▸ Activity:
Report how many lines in the entries below have the word "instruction" in them, and give no other words.

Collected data
[Start of Attachment]
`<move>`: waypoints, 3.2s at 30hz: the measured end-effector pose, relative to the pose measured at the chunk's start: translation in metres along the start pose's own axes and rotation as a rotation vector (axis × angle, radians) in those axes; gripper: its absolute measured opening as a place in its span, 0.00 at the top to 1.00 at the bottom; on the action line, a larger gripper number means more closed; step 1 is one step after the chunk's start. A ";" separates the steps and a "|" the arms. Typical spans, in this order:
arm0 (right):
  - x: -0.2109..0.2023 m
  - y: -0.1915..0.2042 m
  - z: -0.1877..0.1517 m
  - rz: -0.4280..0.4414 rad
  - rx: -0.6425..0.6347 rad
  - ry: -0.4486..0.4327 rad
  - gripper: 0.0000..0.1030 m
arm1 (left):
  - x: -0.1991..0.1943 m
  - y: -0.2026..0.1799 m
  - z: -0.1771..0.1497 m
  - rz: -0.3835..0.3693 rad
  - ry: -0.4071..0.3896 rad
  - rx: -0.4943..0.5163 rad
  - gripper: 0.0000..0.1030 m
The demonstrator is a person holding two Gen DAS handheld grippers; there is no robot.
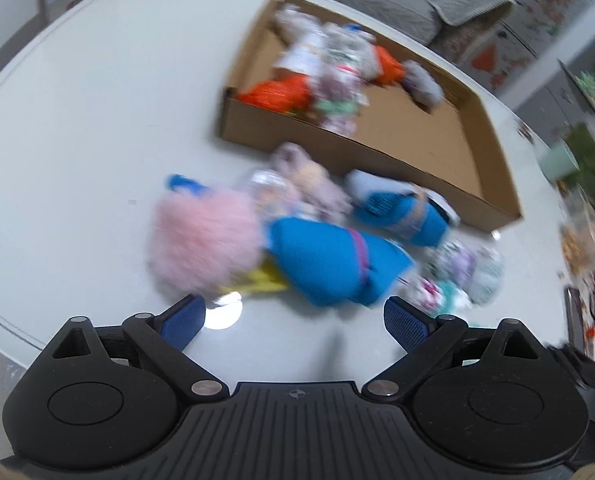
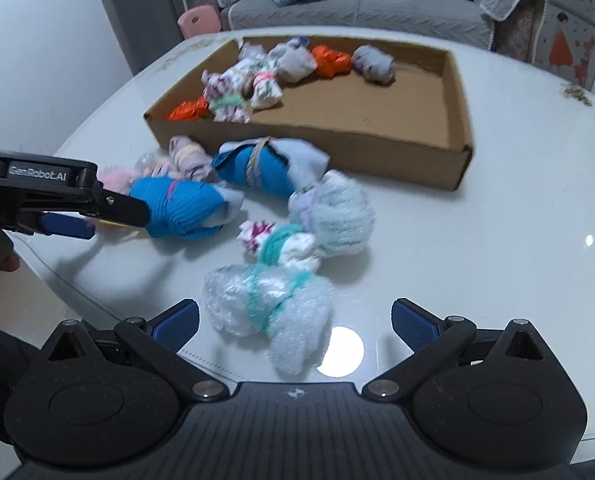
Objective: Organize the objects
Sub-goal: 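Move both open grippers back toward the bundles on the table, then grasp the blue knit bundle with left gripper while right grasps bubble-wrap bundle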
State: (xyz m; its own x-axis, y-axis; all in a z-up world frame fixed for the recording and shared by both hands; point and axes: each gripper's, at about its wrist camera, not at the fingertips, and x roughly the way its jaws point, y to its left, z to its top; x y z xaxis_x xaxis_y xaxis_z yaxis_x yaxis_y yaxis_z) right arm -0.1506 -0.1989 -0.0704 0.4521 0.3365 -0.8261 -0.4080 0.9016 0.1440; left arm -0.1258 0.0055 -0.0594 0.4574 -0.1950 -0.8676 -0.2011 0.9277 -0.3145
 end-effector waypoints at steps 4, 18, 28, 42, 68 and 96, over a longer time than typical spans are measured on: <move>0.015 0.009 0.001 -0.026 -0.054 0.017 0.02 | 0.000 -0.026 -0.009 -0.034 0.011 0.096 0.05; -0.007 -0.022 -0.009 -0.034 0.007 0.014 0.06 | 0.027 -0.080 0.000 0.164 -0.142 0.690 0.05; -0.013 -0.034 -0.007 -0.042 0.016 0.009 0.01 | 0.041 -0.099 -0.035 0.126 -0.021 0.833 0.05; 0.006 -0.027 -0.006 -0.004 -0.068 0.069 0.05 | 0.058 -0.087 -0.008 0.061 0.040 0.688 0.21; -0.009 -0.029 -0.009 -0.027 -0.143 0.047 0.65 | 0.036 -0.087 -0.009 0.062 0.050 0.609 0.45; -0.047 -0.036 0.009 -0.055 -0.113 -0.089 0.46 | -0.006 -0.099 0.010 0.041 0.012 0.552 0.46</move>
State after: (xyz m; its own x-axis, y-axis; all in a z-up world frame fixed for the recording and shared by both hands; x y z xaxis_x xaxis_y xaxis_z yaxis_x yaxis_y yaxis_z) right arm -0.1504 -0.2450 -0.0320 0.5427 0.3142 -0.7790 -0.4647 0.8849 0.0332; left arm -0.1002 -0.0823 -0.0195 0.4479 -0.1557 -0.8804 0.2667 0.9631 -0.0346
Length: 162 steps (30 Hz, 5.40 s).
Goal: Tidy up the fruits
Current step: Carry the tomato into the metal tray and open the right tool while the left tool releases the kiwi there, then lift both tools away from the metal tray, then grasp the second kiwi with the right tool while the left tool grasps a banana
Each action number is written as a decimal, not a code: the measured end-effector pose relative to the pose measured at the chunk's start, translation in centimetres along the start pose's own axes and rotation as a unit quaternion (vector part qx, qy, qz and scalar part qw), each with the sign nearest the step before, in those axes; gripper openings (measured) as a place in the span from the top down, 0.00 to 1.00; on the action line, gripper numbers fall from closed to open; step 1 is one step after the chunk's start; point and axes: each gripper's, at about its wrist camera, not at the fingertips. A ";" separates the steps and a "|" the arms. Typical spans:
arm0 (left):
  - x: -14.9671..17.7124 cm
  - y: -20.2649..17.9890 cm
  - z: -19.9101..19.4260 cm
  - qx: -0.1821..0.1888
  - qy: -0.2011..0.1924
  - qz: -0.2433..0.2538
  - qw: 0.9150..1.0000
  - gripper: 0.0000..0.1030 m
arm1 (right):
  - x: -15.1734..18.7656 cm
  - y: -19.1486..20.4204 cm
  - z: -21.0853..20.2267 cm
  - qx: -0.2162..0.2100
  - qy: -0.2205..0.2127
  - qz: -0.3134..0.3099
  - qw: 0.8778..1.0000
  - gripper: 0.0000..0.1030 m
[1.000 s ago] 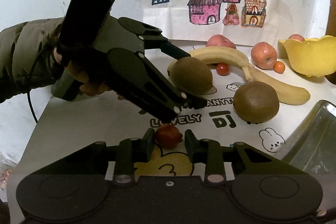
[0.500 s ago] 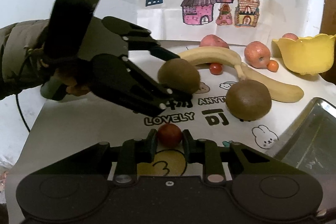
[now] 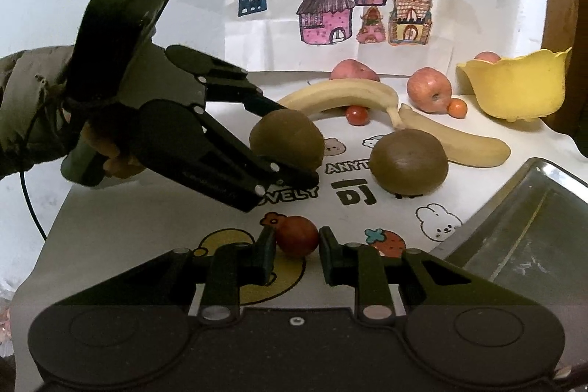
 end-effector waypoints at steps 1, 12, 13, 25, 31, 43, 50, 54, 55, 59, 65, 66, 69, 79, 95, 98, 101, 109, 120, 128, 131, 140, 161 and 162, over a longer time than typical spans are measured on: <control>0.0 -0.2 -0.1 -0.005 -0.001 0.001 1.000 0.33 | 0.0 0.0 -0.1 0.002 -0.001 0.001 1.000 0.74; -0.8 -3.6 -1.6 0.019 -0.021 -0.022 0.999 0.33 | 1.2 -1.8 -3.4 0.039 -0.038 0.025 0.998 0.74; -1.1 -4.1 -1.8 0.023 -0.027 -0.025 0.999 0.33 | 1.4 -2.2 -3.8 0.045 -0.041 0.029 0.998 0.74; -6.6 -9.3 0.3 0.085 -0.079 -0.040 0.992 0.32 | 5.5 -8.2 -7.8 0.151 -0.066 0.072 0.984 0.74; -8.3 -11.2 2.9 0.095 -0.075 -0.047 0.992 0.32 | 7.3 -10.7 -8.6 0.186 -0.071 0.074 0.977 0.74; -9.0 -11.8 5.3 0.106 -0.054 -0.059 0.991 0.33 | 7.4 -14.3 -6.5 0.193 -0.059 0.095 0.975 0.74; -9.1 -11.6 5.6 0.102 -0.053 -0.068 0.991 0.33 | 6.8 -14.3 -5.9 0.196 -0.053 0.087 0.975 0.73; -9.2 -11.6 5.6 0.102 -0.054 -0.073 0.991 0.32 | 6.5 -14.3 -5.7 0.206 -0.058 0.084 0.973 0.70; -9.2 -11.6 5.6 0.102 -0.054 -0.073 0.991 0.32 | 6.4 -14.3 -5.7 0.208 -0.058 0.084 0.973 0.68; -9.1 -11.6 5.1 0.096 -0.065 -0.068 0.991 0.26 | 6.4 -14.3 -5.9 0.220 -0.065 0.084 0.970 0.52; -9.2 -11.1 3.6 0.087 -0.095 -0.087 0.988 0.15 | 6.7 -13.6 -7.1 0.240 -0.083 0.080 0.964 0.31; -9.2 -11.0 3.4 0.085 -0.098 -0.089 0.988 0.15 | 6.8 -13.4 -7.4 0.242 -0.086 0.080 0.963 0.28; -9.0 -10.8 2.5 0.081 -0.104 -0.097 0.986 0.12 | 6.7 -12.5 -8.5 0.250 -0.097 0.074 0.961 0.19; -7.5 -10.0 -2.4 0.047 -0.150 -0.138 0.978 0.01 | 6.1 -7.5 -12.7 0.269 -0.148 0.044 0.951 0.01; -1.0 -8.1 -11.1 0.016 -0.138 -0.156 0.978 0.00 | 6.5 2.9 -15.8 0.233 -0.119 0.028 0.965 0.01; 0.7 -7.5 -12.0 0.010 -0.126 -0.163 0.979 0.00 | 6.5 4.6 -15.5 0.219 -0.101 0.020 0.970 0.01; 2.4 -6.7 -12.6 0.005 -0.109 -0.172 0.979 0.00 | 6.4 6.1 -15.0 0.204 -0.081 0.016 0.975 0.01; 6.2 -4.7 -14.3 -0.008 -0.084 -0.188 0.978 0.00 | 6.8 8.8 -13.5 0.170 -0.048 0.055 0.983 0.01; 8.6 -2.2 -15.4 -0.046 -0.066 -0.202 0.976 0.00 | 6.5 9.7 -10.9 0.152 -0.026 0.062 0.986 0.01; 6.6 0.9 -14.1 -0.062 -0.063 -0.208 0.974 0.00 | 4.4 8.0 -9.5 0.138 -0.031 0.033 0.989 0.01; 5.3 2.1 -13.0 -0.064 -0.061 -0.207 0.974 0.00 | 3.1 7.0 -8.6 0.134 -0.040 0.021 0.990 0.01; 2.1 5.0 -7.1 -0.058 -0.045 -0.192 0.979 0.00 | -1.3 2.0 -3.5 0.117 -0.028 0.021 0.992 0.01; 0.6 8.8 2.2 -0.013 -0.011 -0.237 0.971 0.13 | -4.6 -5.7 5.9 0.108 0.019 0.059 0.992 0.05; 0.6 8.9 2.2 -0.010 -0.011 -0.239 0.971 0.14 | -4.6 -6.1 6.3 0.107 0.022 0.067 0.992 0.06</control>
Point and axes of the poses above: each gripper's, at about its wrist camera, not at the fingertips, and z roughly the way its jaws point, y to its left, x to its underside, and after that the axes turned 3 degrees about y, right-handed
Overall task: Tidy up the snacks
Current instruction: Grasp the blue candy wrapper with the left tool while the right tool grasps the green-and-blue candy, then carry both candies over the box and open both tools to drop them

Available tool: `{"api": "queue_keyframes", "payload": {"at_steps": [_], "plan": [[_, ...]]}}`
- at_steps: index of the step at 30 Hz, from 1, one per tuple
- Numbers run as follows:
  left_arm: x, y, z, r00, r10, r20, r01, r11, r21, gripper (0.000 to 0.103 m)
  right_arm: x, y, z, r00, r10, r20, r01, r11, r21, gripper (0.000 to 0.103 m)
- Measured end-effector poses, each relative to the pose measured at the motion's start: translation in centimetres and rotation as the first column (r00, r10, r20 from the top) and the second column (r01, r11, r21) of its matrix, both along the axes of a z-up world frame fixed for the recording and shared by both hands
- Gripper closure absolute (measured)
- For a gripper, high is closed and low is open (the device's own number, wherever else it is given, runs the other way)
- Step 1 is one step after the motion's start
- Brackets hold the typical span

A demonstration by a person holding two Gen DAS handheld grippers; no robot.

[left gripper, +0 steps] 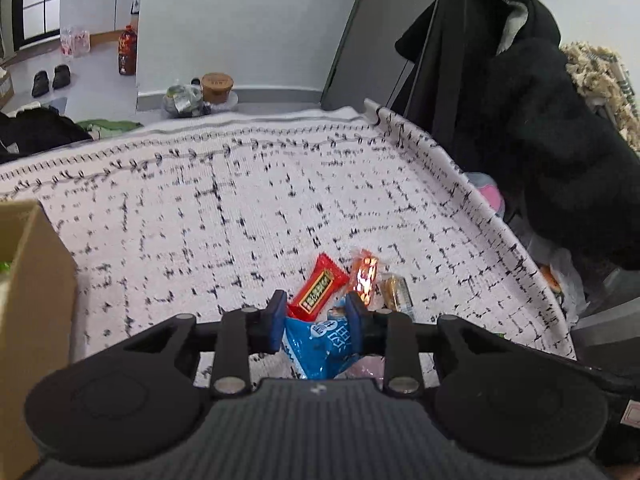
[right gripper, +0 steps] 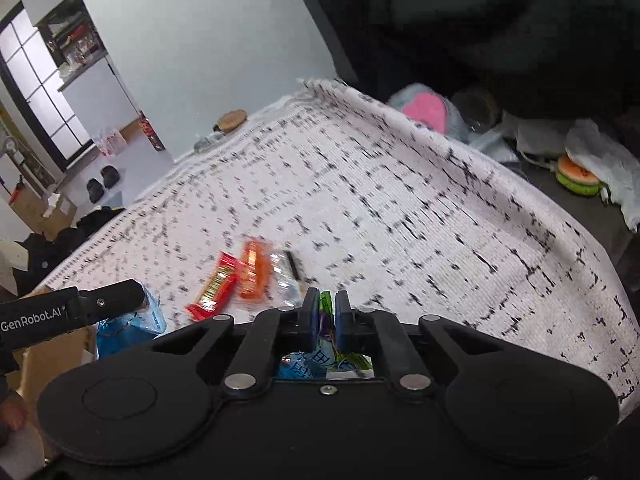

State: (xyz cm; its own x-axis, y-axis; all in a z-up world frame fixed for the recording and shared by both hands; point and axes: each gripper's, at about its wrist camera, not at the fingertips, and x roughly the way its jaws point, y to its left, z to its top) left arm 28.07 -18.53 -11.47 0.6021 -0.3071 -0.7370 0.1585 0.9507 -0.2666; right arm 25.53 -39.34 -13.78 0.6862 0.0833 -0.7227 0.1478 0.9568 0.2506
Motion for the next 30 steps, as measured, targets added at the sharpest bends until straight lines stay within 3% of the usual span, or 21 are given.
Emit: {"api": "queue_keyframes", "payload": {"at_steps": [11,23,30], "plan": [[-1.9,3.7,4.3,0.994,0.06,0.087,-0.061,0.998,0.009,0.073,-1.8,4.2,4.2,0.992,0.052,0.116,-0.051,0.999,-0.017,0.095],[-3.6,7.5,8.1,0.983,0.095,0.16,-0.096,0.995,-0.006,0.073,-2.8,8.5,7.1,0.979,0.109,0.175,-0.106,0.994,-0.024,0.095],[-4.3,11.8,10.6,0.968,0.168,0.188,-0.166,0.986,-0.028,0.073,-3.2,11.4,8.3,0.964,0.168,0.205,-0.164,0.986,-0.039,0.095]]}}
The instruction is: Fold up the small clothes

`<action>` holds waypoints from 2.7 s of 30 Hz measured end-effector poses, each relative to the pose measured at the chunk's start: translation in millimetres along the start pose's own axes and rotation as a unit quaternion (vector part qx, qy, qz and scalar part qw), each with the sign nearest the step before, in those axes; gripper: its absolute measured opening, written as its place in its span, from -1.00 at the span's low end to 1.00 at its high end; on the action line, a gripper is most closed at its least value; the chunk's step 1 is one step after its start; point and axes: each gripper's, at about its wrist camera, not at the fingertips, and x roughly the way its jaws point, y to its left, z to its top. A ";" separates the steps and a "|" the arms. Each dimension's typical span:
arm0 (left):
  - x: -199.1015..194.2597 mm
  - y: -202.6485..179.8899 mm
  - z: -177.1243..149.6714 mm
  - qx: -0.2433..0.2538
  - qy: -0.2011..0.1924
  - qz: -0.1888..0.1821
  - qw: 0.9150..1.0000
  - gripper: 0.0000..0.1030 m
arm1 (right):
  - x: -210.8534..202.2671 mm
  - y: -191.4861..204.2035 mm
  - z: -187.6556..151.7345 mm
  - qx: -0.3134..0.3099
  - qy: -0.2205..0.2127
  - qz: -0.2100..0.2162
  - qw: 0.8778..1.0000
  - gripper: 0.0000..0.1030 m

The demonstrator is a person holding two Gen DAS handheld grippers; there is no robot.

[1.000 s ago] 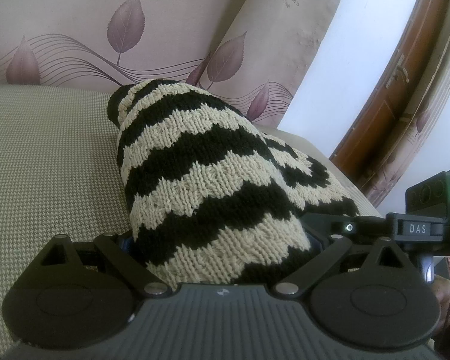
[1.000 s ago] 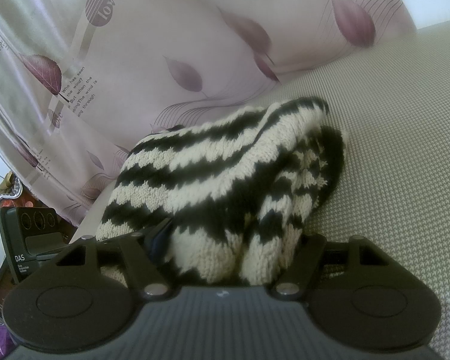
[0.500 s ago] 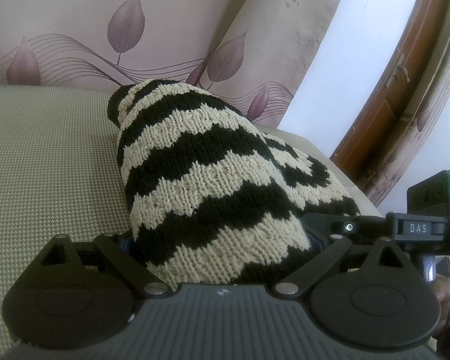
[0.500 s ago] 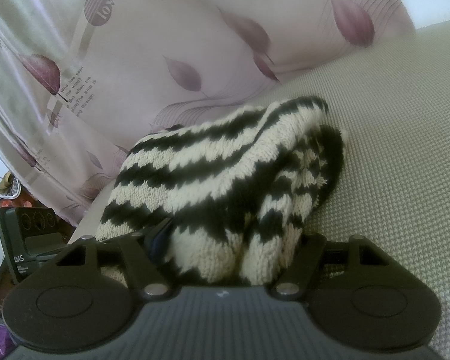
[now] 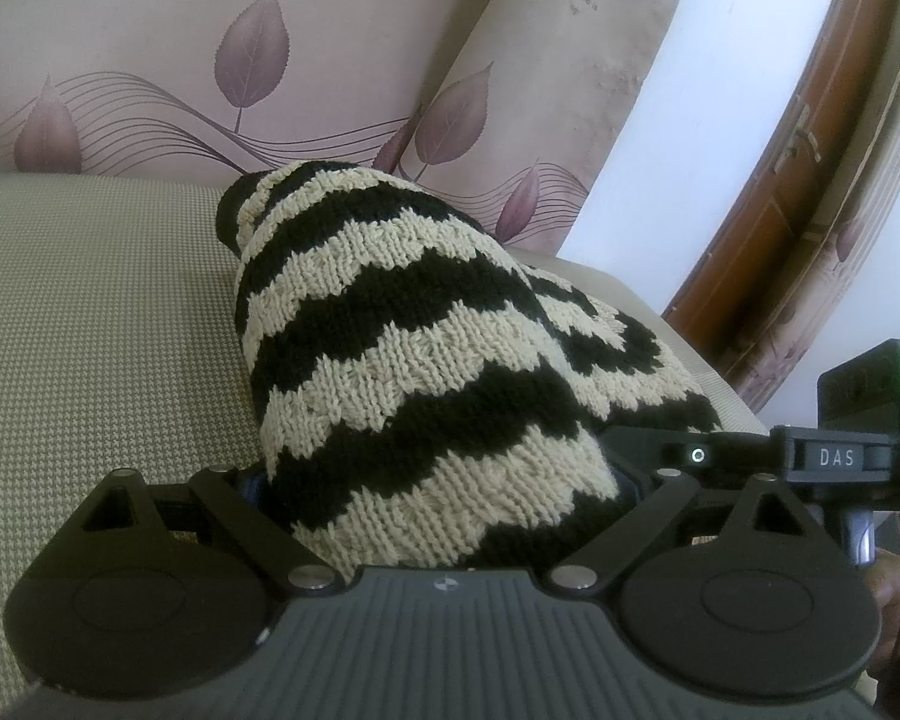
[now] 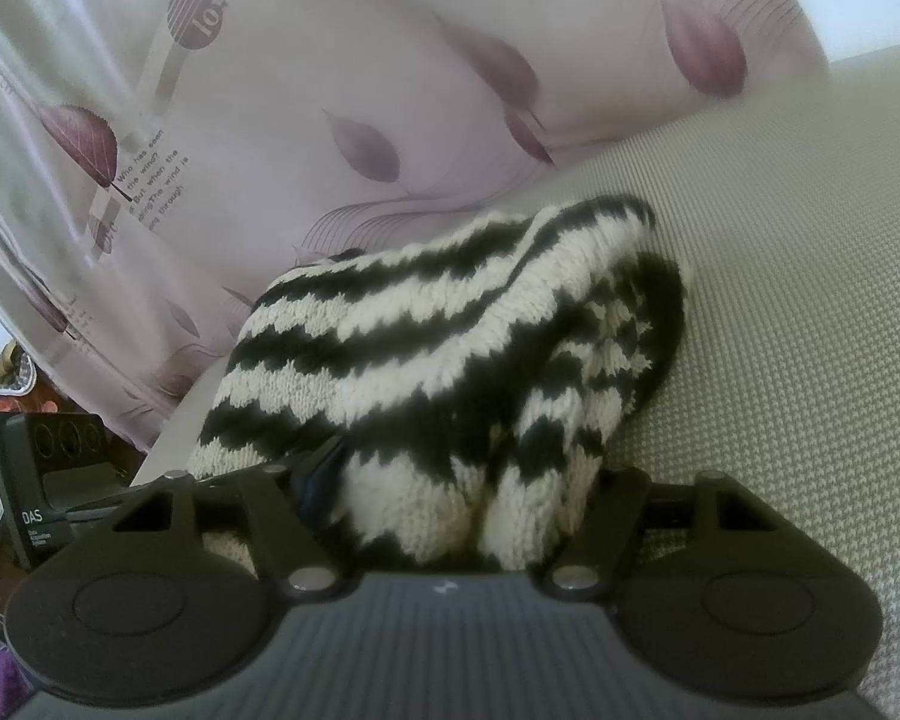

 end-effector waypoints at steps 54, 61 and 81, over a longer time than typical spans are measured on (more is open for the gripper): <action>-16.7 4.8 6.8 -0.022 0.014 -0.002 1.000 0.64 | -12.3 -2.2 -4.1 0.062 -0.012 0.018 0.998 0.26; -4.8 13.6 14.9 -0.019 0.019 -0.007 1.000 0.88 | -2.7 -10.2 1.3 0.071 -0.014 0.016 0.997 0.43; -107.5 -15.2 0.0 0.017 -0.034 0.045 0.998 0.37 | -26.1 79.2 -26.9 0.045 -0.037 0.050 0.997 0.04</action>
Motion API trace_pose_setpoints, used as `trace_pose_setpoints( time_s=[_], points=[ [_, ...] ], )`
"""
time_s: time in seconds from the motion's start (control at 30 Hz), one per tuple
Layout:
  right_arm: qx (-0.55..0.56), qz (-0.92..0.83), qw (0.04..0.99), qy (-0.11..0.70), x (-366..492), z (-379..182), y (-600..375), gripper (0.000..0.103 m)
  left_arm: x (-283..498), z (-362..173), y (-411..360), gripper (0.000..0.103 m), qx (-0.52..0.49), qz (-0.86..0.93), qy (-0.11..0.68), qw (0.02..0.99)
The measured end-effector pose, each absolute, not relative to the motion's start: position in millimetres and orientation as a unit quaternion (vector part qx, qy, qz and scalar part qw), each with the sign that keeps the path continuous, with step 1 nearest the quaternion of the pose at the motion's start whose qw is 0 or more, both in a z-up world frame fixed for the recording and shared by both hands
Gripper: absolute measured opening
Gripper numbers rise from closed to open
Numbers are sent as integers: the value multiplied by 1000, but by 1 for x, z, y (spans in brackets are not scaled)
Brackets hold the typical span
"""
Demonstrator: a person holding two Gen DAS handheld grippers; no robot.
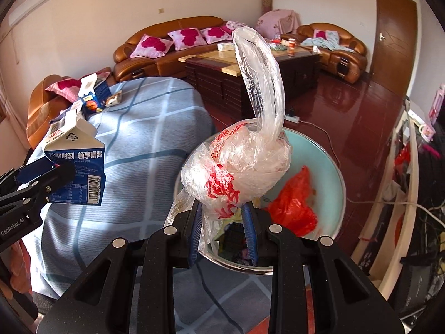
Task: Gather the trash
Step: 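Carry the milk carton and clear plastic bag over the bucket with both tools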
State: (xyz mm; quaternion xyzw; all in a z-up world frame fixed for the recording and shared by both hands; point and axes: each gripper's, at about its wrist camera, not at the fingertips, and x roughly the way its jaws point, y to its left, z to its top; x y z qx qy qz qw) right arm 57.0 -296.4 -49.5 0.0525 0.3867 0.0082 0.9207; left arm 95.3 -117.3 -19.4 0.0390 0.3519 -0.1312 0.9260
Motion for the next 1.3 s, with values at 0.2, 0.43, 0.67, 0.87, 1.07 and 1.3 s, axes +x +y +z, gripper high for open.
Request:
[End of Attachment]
▸ Worked solution:
2